Pull out every line of the listing below where "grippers" appears.

-- -- --

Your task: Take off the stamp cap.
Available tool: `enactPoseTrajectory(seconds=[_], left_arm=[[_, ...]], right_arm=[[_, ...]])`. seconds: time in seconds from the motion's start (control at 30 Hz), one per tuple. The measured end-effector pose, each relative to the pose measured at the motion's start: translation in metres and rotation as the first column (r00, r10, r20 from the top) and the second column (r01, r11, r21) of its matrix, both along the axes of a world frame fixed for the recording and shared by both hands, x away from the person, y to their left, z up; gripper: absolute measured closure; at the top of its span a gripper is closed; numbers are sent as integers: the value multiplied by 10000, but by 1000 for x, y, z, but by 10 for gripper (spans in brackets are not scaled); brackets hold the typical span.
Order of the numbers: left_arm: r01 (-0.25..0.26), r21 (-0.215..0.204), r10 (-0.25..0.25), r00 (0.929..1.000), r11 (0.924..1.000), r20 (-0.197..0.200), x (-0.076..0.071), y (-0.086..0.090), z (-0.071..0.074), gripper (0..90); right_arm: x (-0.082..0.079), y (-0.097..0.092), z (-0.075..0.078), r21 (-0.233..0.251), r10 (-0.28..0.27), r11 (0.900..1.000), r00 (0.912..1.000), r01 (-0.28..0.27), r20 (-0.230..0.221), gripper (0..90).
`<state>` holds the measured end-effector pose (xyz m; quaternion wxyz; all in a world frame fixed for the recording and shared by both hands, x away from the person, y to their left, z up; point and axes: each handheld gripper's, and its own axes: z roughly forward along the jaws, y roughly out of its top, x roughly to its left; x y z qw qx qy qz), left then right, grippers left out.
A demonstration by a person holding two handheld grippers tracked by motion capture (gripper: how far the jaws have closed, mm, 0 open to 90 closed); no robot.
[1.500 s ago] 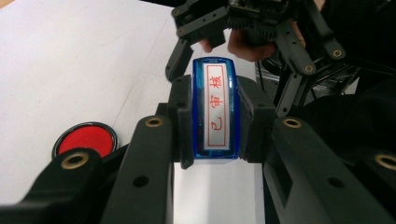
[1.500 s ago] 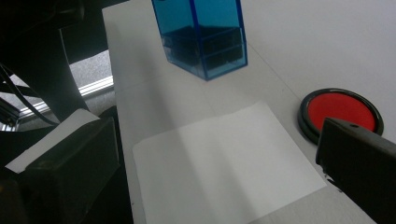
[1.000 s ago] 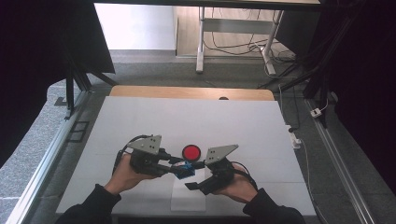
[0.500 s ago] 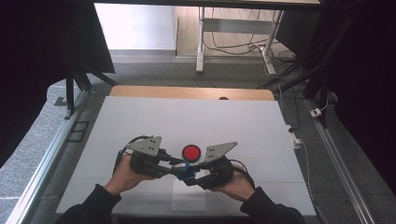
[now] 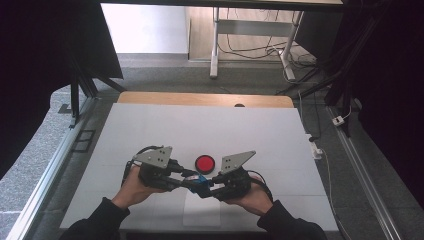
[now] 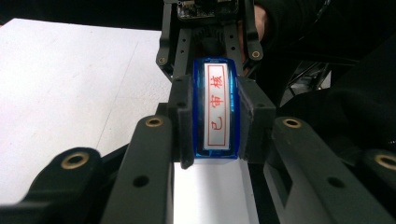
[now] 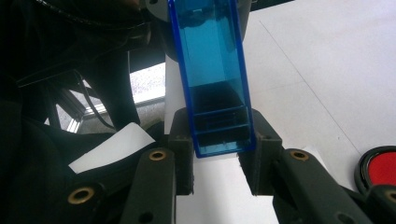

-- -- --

◆ **EXERCISE ANSWER**:
`<state>` holds the measured end-effector pose (xyz m; quaternion wxyz; all in a world frame fixed for the recording and shared by both hands, x away from the person, y to their left, z up; point and axes: each handheld gripper's, and its own axes: z roughly forward along the jaws, y roughly out of its top, x roughly to its left; x y z qw qx qy qz), left then right, grippers left out.
A demonstration by a person holding two handheld grippers tracked by motion capture (gripper: how far the jaws have closed, mm, 0 open to 90 closed); no robot.

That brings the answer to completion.